Examples Patients Can View Online

• State-by-state bands for an oral-surgery visit show figures such as $72–$107 in parts of the Southeast and $90–$134 in states near the Northeast corridor.

• A county clinic price list posts a consultation in the $130–$150 range for the same visit code many specialists use for second opinions.

• A state Medicaid dental schedule lists an administratively set consult rate far below typical private-pay prices, which fits what clinics report when comparing public program allowances to commercial fees.

How To Read An Estimate

The financial form you receive should separate evaluation, imaging, surgical work, anesthesia, and follow-ups. If you only need a diagnosis today, you’ll see only the first two lines.

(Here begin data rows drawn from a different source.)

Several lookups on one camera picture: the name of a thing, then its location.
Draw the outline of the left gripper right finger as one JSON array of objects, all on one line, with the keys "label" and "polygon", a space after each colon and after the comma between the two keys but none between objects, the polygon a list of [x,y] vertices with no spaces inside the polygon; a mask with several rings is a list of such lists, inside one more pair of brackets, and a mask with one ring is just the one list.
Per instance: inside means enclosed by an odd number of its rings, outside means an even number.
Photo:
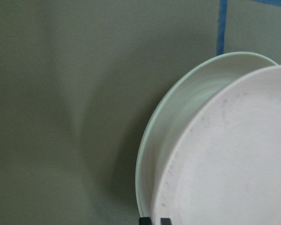
[{"label": "left gripper right finger", "polygon": [[162,212],[160,214],[160,225],[172,225],[170,212]]}]

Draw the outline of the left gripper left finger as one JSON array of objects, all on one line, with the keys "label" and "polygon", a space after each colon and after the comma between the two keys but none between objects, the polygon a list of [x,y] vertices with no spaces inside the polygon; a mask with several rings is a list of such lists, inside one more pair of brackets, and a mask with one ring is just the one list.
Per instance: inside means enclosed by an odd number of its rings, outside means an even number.
[{"label": "left gripper left finger", "polygon": [[140,216],[139,225],[152,225],[152,221],[149,213]]}]

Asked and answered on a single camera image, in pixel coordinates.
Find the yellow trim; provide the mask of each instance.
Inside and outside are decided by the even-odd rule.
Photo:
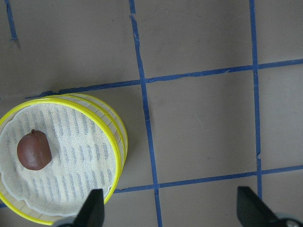
[[[97,109],[100,109],[106,117],[108,117],[110,119],[110,121],[114,124],[114,126],[117,128],[117,131],[119,133],[119,136],[122,140],[122,144],[123,144],[123,153],[124,153],[124,161],[123,161],[123,166],[124,166],[124,163],[125,163],[125,156],[126,156],[126,151],[125,151],[125,140],[124,140],[124,137],[123,137],[123,134],[117,124],[117,122],[114,120],[113,116],[110,115],[103,107],[99,106],[98,104],[88,100],[88,99],[85,99],[85,98],[82,98],[82,97],[79,97],[77,96],[77,94],[74,94],[74,93],[71,93],[71,94],[65,94],[65,95],[60,95],[60,96],[67,96],[67,97],[73,97],[73,98],[77,98],[77,99],[80,99],[82,101],[85,101],[87,103],[90,103],[91,105],[93,105],[94,107],[96,107]]]
[[[91,98],[94,98],[94,99],[100,101],[101,103],[103,103],[104,105],[106,105],[117,116],[118,120],[121,122],[121,125],[122,125],[122,127],[124,129],[124,132],[125,132],[125,135],[126,135],[127,147],[125,149],[126,149],[126,151],[128,151],[128,135],[127,135],[126,127],[125,127],[125,125],[124,125],[121,117],[118,115],[118,113],[108,103],[104,102],[103,100],[101,100],[99,98],[96,98],[94,96],[90,96],[90,95],[87,95],[87,94],[83,94],[83,93],[81,93],[81,95],[88,96],[88,97],[91,97]]]
[[[113,147],[113,151],[115,154],[115,158],[116,158],[116,172],[115,172],[115,179],[113,182],[113,185],[111,187],[111,189],[109,190],[106,198],[104,199],[104,204],[107,203],[107,201],[109,200],[109,198],[112,196],[112,194],[114,193],[114,190],[118,184],[118,179],[119,176],[121,174],[121,157],[120,157],[120,152],[119,152],[119,148],[118,148],[118,144],[117,141],[114,137],[114,135],[112,134],[111,130],[109,129],[109,127],[91,110],[87,109],[86,107],[81,106],[80,104],[74,103],[72,101],[68,101],[68,100],[64,100],[64,99],[60,99],[60,98],[56,98],[56,97],[52,97],[52,96],[48,96],[46,98],[40,98],[40,99],[34,99],[34,100],[30,100],[27,102],[24,102],[20,105],[17,105],[16,107],[12,108],[10,111],[8,111],[1,119],[0,119],[0,125],[5,122],[5,120],[7,120],[12,114],[17,113],[18,111],[22,110],[25,107],[28,107],[30,105],[35,105],[35,104],[41,104],[41,103],[51,103],[51,104],[59,104],[59,105],[64,105],[70,108],[73,108],[81,113],[83,113],[84,115],[88,116],[93,122],[95,122],[105,133],[105,135],[108,137],[109,142],[111,143],[112,147]],[[44,225],[51,225],[53,222],[51,221],[44,221],[38,218],[34,218],[28,214],[25,214],[23,212],[21,212],[19,209],[17,209],[15,206],[13,206],[11,204],[10,201],[8,201],[5,196],[0,192],[0,199],[15,213],[17,213],[18,215],[39,223],[39,224],[44,224]]]

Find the brown egg-shaped object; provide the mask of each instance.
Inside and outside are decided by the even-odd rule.
[[[43,169],[52,160],[46,135],[36,130],[22,137],[17,146],[17,155],[21,164],[30,170]]]

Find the gray surface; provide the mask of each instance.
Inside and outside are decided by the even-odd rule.
[[[160,189],[163,226],[231,226],[237,220],[238,186],[256,189],[255,177]]]
[[[136,1],[147,78],[250,65],[249,1]]]
[[[0,117],[24,97],[139,79],[127,0],[11,0],[0,6]],[[135,1],[147,78],[251,65],[249,1]],[[259,63],[303,57],[301,1],[256,0]],[[259,70],[262,168],[302,165],[303,66]],[[252,71],[147,84],[159,183],[256,170]],[[125,122],[118,189],[152,184],[140,86],[87,92]],[[263,175],[264,201],[303,220],[302,171]],[[164,227],[240,226],[236,187],[256,177],[160,188]],[[114,194],[104,226],[157,226],[154,191]],[[36,227],[0,208],[0,227]]]
[[[275,212],[303,221],[303,170],[263,176],[263,200]]]
[[[262,168],[303,163],[303,66],[260,70]]]
[[[303,1],[255,2],[258,62],[303,58]]]
[[[251,72],[147,85],[160,183],[256,170]]]

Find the metal screw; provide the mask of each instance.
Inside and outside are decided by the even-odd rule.
[[[299,227],[299,224],[292,220],[287,220],[286,225],[287,227]]]

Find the white cloth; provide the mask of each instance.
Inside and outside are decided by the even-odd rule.
[[[24,168],[17,157],[20,139],[40,130],[52,161],[42,170]],[[79,212],[89,192],[113,184],[115,155],[104,132],[84,114],[59,104],[36,104],[19,111],[0,135],[1,180],[8,192],[46,215]]]

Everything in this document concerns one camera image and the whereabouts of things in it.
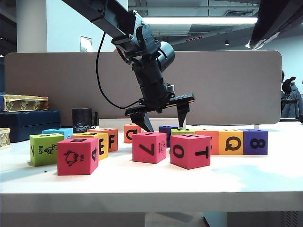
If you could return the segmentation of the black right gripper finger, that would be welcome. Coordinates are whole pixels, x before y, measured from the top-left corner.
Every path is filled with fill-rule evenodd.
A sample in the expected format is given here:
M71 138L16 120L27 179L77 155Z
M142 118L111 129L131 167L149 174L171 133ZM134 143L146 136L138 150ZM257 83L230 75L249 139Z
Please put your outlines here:
M258 20L254 26L247 48L260 49L265 44L276 39L280 34L292 29L303 22L303 11L287 13L258 11Z
M303 23L301 0L262 0L247 46L263 46L281 33Z

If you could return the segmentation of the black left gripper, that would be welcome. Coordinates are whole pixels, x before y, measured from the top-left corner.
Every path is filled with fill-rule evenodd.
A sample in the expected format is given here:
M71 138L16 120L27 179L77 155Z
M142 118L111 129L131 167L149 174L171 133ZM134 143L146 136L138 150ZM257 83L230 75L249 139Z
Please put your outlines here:
M175 96L174 88L164 82L162 72L156 60L136 61L132 64L143 98L139 106L128 108L125 115L131 115L132 123L140 126L147 132L153 132L153 127L147 112L161 113L163 109L177 106L179 128L183 128L189 102L194 101L194 95Z

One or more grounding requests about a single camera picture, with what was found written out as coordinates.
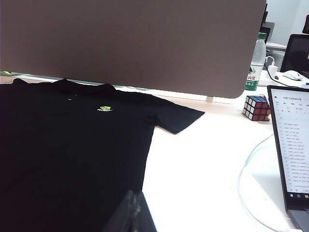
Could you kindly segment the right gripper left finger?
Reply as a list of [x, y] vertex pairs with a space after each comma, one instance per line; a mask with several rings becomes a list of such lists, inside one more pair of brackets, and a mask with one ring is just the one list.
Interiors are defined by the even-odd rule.
[[104, 232], [127, 232], [134, 203], [133, 191], [128, 191], [105, 225]]

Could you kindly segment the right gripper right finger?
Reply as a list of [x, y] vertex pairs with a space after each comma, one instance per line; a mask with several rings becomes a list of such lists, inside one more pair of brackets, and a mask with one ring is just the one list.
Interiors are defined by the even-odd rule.
[[134, 232], [156, 232], [156, 227], [143, 192], [135, 195], [133, 209]]

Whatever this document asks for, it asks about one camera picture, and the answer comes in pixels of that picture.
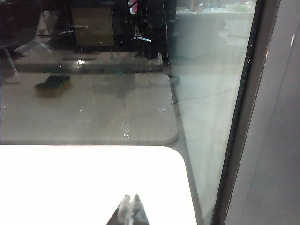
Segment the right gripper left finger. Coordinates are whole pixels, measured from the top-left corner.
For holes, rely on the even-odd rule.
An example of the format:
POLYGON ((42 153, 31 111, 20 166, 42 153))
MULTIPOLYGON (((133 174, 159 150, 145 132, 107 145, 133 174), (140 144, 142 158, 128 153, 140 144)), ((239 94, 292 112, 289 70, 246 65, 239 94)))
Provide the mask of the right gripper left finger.
POLYGON ((130 216, 130 195, 125 194, 119 203, 117 209, 108 220, 107 225, 130 225, 131 216, 130 216))

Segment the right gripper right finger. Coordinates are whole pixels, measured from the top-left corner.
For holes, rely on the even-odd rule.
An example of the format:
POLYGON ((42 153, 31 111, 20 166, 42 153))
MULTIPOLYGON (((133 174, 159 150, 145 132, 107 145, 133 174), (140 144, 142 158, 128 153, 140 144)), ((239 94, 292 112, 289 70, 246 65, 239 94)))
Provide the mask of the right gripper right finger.
POLYGON ((131 202, 131 218, 133 225, 149 225, 143 203, 138 194, 136 194, 131 202))

Ask the coordinator to mark which items are “today” and which are “later.” That keeps you from prepaying for surgery before you decide.

Questions To Ask Before You Book

About The Visit

  • What’s the cash price for the evaluation, and is it credited to treatment?
  • Do you expect a panoramic image, a CBCT, or no imaging today?
  • Can I send recent images for review before the appointment?

About Insurance

  • Will this visit bill to dental or medical benefits?
  • What is my plan’s allowed amount for the evaluation code you’ll use?
  • How do you submit the image if it falls under medical rules?

About Price Relief

  • Do you offer a same-day credit of the consult toward treatment?
  • Is there a membership plan or cash bundle for imaging?
  • If you refer imaging out, what is the partner’s published cash price?

Ways To Trim Costs Without Sacrificing Care

Call two clinics in your area and ask the same three questions: cash price for the evaluation, price for a panoramic image, and price for a small-field CBCT. Keep the notes side by side. If one clinic bundles the image with the visit, ask for the unbundled numbers so you can compare line items fairly. If you prefer to stay with a specific surgeon, use the lower quote to ask for a match on the imaging portion.

Bring a current medication list and a short timeline of symptoms. Clear intake notes save chair time and reduce the chance of a second visit just to finish history gathering. If you need sedation for imaging, ask whether a smaller scan can answer the same question while keeping you comfortable. When the coordinator prints the estimate, request both the “today” total and the entire case total.

Bottom Line For Planning

Expect a modest fee for the face-to-face visit and budget extra if a panoramic or 3D scan is needed. If your dentist can send clear, recent images, you may save the cost of new ones. Ask about credits toward treatment, and bring your benefits card so the office can run the allowed amount. A few quick calls can turn a budget guess into a solid number before you step into the clinic.